Problem to solve —
Your reply should hold every record exactly as given, with no pictures in it.

[Items from a data source]

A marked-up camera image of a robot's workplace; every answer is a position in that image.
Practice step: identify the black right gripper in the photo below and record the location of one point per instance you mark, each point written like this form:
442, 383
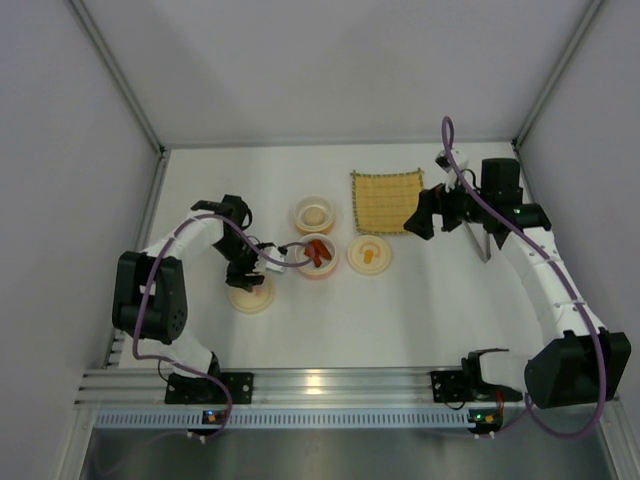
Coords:
435, 206

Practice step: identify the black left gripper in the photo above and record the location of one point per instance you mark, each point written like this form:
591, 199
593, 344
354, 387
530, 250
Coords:
242, 273

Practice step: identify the cream lid with pink handle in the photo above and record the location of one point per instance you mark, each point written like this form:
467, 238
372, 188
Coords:
254, 302

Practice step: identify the cream lid with orange handle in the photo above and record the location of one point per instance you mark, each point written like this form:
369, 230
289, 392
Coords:
369, 255

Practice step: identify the metal tongs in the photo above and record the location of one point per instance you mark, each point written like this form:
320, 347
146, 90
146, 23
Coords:
480, 241

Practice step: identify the orange chicken drumstick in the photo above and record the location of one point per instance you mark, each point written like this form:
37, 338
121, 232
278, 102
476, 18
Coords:
313, 253

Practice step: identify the orange sausage piece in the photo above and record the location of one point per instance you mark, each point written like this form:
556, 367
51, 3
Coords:
324, 252

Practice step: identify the pink bowl white inside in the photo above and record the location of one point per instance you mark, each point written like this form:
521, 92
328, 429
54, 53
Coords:
308, 270

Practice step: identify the orange bowl white inside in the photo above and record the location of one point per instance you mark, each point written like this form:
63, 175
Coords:
318, 201

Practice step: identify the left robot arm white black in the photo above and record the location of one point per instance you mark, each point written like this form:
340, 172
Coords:
150, 299

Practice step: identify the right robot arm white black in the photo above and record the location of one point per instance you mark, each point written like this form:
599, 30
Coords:
581, 361

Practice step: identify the bamboo mat green edge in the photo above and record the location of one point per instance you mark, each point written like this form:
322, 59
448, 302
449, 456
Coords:
382, 203

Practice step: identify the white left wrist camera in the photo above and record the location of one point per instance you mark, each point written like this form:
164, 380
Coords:
270, 259

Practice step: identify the aluminium frame rail front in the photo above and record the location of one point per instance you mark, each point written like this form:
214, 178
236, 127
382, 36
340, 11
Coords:
277, 388

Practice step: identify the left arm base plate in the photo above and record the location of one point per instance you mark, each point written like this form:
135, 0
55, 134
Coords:
183, 390

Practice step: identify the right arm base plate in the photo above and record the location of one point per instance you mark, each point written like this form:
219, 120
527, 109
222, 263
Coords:
456, 386

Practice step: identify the slotted grey cable duct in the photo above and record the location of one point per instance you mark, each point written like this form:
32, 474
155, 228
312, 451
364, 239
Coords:
298, 418

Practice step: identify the right upright frame post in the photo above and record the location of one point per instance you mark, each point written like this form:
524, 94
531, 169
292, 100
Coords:
568, 52

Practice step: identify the upright frame post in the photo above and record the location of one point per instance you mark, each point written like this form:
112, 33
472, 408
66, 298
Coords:
92, 31
568, 52

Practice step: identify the left upright frame post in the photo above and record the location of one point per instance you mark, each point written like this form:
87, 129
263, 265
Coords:
92, 31

Solution to this task —
A marked-up camera image of a robot's workplace; every answer is a position in that image.
Practice step: identify the black right gripper in the photo below and record the location of one point per instance you mark, each point written like this form:
442, 383
Coords:
435, 206

Practice step: identify the black left gripper in the photo above and record the location of one point per instance you mark, each point written like this form:
591, 199
593, 344
354, 387
530, 250
Coords:
242, 273

Practice step: identify the cream lid with pink handle in the photo above and record the location of one point per instance you mark, each point written like this form:
467, 238
372, 188
Coords:
254, 302

Practice step: identify the cream lid with orange handle in the photo above and record the location of one point per instance you mark, each point written like this form:
369, 230
289, 392
Coords:
369, 255

Practice step: identify the metal tongs in the photo above and record the location of one point per instance you mark, each point written like this form:
320, 347
146, 90
146, 23
Coords:
480, 241

Practice step: identify the orange chicken drumstick in the photo above and record the location of one point per instance you mark, each point written like this form:
37, 338
121, 232
278, 102
476, 18
Coords:
313, 253

Practice step: identify the orange sausage piece in the photo above and record the location of one point per instance you mark, each point written like this form:
556, 367
51, 3
Coords:
324, 252

Practice step: identify the pink bowl white inside in the photo above and record the location of one point per instance you mark, each point written like this form:
521, 92
328, 429
54, 53
Coords:
308, 270

Practice step: identify the orange bowl white inside in the photo above and record the location of one point per instance you mark, each point written like this form:
63, 175
Coords:
318, 201

Practice step: identify the left robot arm white black in the photo above and record the location of one point per instance you mark, each point written like this form:
340, 172
Coords:
150, 299

Practice step: identify the right robot arm white black in the photo above and record the location of one point per instance you mark, each point written like this form:
599, 30
Coords:
581, 361

Practice step: identify the bamboo mat green edge in the photo above and record the location of one point per instance you mark, each point written like this form:
322, 59
448, 302
449, 456
Coords:
382, 203

Practice step: identify the white left wrist camera in the photo above and record the location of one point per instance you mark, each point written like this form:
164, 380
Coords:
270, 259

Practice step: identify the aluminium frame rail front in the photo above and record the location of one point per instance you mark, each point written like this form:
214, 178
236, 127
382, 36
340, 11
Coords:
277, 388

Practice step: identify the left arm base plate in the photo above and record the location of one point per instance you mark, each point written like this form:
135, 0
55, 134
Coords:
183, 390

Practice step: identify the right arm base plate in the photo above and record the location of one point per instance you mark, each point written like this form:
219, 120
527, 109
222, 263
Coords:
456, 386

Practice step: identify the slotted grey cable duct in the photo above and record the location of one point per instance you mark, each point written like this form:
32, 474
155, 228
312, 451
364, 239
Coords:
298, 418

Practice step: identify the right upright frame post in the photo above and record the location of one point per instance you mark, each point written like this form:
524, 94
531, 169
292, 100
Coords:
568, 52

Practice step: identify the upright frame post in the photo above and record the location of one point per instance you mark, each point written like this form:
112, 33
472, 408
66, 298
Coords:
92, 31
568, 52

Practice step: identify the left upright frame post in the photo above and record the location of one point per instance you mark, each point written like this form:
87, 129
263, 265
Coords:
92, 31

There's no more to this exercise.